WHAT IS BEING ASKED: In the listing below, find the line with "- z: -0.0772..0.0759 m" and the line with "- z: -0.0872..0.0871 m". Repeat those two lines and all lines between them exactly.

:: RECORDS TO USE

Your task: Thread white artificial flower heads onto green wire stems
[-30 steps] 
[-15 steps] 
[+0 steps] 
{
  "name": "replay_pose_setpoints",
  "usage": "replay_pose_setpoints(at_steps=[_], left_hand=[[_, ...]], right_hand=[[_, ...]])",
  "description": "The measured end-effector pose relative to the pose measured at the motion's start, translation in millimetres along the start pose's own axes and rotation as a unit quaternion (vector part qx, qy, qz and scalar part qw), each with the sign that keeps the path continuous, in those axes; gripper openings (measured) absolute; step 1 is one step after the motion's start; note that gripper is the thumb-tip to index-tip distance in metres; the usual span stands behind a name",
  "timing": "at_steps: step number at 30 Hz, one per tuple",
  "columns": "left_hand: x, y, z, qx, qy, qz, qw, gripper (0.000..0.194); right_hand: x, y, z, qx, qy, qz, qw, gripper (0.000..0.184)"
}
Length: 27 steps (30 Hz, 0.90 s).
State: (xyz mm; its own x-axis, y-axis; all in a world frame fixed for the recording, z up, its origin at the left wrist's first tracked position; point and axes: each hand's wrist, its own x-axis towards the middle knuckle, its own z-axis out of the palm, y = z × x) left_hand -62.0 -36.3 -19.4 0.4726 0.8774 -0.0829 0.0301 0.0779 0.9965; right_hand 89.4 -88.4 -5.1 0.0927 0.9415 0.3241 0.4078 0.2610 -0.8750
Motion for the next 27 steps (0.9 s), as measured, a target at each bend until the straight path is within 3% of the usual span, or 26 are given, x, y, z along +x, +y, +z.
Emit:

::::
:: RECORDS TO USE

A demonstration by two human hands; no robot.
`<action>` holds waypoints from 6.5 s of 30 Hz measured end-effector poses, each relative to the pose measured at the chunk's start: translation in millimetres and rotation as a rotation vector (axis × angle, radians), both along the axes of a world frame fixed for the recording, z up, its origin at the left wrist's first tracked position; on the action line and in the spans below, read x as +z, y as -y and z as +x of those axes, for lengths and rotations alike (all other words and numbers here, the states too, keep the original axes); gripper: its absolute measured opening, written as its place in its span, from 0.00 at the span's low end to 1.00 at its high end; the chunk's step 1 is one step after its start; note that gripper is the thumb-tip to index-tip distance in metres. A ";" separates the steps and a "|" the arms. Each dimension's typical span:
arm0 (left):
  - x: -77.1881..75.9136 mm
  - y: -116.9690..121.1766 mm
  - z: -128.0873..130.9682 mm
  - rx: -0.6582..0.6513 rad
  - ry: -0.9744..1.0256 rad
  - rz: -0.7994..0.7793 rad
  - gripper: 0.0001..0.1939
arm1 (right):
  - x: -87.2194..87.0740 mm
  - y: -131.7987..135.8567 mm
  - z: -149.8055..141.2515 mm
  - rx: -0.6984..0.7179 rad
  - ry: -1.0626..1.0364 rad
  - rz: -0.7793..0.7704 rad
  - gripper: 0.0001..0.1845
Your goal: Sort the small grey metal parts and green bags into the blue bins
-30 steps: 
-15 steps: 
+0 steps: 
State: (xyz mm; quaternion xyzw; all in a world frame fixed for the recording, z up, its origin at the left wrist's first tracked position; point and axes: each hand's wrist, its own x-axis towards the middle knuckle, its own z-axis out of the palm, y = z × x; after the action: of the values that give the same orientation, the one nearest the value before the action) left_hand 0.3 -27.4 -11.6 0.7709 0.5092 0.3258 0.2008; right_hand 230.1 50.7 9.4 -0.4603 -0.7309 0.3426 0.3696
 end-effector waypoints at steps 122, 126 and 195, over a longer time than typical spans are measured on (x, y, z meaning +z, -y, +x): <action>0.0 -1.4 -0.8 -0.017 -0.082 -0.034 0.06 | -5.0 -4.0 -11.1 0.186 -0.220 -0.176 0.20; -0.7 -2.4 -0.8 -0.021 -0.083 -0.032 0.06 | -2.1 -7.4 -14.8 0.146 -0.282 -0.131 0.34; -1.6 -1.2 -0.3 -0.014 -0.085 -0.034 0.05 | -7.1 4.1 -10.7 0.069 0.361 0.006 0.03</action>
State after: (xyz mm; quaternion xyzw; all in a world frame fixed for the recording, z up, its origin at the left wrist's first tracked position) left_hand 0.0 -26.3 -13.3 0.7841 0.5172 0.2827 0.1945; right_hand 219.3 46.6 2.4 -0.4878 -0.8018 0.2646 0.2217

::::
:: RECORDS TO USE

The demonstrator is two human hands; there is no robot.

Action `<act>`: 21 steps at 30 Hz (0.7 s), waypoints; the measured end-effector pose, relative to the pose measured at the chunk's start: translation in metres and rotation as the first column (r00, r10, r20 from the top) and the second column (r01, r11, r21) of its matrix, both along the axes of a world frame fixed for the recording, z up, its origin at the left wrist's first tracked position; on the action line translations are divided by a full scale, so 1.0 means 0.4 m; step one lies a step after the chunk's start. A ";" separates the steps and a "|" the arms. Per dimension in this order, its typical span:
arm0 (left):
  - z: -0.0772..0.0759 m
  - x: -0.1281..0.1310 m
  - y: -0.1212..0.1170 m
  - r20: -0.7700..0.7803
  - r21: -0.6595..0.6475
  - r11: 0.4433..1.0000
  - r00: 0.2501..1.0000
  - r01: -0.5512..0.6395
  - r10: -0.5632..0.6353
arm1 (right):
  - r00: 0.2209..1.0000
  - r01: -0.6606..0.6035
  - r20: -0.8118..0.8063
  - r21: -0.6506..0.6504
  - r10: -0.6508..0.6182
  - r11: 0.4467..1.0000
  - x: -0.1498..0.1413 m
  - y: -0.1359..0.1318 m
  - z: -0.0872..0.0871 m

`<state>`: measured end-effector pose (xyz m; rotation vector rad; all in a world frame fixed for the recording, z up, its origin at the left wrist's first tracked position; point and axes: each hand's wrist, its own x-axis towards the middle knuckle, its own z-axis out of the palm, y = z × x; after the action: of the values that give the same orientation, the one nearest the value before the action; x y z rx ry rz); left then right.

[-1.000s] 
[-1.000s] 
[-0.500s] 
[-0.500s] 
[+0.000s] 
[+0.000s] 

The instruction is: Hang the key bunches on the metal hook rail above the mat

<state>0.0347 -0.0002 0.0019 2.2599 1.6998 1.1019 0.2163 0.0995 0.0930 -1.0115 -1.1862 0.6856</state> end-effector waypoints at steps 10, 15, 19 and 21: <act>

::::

ANSWER SPACE:
  - z: -0.0772..0.0759 m
  - x: -0.1281..0.1310 m
  - y: -0.1212..0.1170 m
  - r20: -0.7700..0.7803
  - r21: -0.6595..0.6475
  - r11: 0.4433..1.0000
  - r00: 0.2501..1.0000
  - r01: -0.5512..0.6395
  - r10: -0.5632..0.6353
arm1 (right):
  - r00: 0.2209..1.0000
  - r01: -0.6606..0.6035
  - r20: -0.8118..0.8063
  - r21: -0.6506..0.6504
  - r10: -0.6508..0.6182
  - r11: 0.4467..1.0000
  - x: -0.1498..0.1413 m
  - y: -0.1359..0.1318 m
  - z: -0.0872..0.0871 m

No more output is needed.